BEGIN Data in this exercise
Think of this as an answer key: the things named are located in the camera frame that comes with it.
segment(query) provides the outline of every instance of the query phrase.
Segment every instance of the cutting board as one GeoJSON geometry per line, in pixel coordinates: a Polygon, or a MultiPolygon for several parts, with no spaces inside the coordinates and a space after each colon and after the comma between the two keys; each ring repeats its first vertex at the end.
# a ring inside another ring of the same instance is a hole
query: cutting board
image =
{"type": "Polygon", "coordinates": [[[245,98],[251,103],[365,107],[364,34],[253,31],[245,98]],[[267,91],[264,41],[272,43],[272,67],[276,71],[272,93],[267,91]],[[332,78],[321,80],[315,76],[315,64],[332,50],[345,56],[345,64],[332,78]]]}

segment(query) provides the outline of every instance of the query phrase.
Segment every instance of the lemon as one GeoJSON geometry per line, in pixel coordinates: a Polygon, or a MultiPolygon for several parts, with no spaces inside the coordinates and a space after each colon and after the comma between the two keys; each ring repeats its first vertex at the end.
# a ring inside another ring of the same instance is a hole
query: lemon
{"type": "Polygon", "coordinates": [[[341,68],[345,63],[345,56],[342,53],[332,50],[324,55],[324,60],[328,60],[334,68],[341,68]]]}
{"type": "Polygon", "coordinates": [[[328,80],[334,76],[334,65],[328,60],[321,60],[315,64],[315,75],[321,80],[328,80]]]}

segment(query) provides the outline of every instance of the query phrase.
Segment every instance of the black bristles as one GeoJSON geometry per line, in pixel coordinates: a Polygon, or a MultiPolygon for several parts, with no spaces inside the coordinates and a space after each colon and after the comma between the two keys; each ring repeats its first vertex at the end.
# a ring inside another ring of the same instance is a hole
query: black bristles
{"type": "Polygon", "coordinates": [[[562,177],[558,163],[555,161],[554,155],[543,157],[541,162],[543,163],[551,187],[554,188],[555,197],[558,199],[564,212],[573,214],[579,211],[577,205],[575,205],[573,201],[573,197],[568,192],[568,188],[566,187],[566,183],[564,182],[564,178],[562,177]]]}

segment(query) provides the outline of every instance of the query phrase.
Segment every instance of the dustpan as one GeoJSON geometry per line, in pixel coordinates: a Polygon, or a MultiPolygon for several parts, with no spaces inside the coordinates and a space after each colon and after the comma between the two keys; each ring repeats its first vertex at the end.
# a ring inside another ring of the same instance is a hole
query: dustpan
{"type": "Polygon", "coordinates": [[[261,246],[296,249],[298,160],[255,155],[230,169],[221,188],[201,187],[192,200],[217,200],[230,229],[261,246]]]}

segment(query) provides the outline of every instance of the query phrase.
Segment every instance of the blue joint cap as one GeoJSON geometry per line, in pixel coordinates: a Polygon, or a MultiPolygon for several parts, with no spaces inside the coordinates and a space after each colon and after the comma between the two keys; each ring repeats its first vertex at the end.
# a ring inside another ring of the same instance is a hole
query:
END Data in this exercise
## Goal of the exercise
The records above, in their entirety, need to be set down again exactly.

## Solved problem
Think of this as an answer key: the things named are located in the camera frame that comes with it.
segment(query) provides the outline of every instance of the query phrase.
Segment every instance of the cutting board as one GeoJSON geometry per line, in pixel coordinates: a Polygon, or a MultiPolygon for several parts, with no spaces inside the coordinates and a space after each colon and after the comma between the two keys; each ring repeats its first vertex at the end.
# a ring inside another ring of the same instance is a hole
query: cutting board
image =
{"type": "Polygon", "coordinates": [[[245,98],[251,103],[365,107],[364,34],[253,31],[245,98]],[[267,91],[264,41],[272,43],[272,67],[276,71],[272,93],[267,91]],[[332,78],[321,80],[315,76],[315,64],[332,50],[345,56],[345,64],[332,78]]]}

segment(query) provides the outline of every instance of the query phrase.
Segment every instance of the lemon as one GeoJSON geometry per line, in pixel coordinates: a Polygon, or a MultiPolygon for several parts, with no spaces inside the coordinates and a space after each colon and after the comma between the two keys; each ring repeats its first vertex at the end.
# a ring inside another ring of the same instance is a hole
query: lemon
{"type": "Polygon", "coordinates": [[[341,68],[345,63],[345,56],[342,53],[332,50],[324,55],[324,60],[328,60],[334,68],[341,68]]]}
{"type": "Polygon", "coordinates": [[[328,80],[334,76],[334,65],[328,60],[321,60],[315,64],[315,75],[321,80],[328,80]]]}

segment(query) provides the outline of every instance of the query phrase.
Segment every instance of the black bristles as one GeoJSON geometry per line, in pixel coordinates: a Polygon, or a MultiPolygon for several parts, with no spaces inside the coordinates and a space after each colon and after the comma between the two keys; each ring repeats its first vertex at the end.
# a ring inside another ring of the same instance is a hole
query: black bristles
{"type": "Polygon", "coordinates": [[[562,177],[558,163],[555,161],[554,155],[543,157],[541,162],[543,163],[551,187],[554,188],[555,197],[558,199],[564,212],[573,214],[579,211],[577,205],[575,205],[573,201],[573,197],[568,192],[568,188],[566,187],[566,183],[564,182],[564,178],[562,177]]]}

segment(query) provides the outline of every instance of the query phrase.
Segment every instance of the dustpan as one GeoJSON geometry per line, in pixel coordinates: a Polygon, or a MultiPolygon for several parts, with no spaces inside the coordinates and a space after each colon and after the comma between the two keys; each ring repeats its first vertex at the end.
# a ring inside another ring of the same instance is a hole
query: dustpan
{"type": "Polygon", "coordinates": [[[261,246],[296,249],[298,160],[255,155],[230,169],[221,188],[201,187],[192,200],[217,200],[230,229],[261,246]]]}

segment(query) provides the outline of every instance of the query phrase.
Segment every instance of the blue joint cap as one GeoJSON geometry per line, in pixel coordinates: a Polygon, or a MultiPolygon for several parts, with no spaces inside the coordinates and a space after each colon and after the comma between the two keys; each ring repeats its first vertex at the end.
# a ring inside another ring of the same instance is a hole
query:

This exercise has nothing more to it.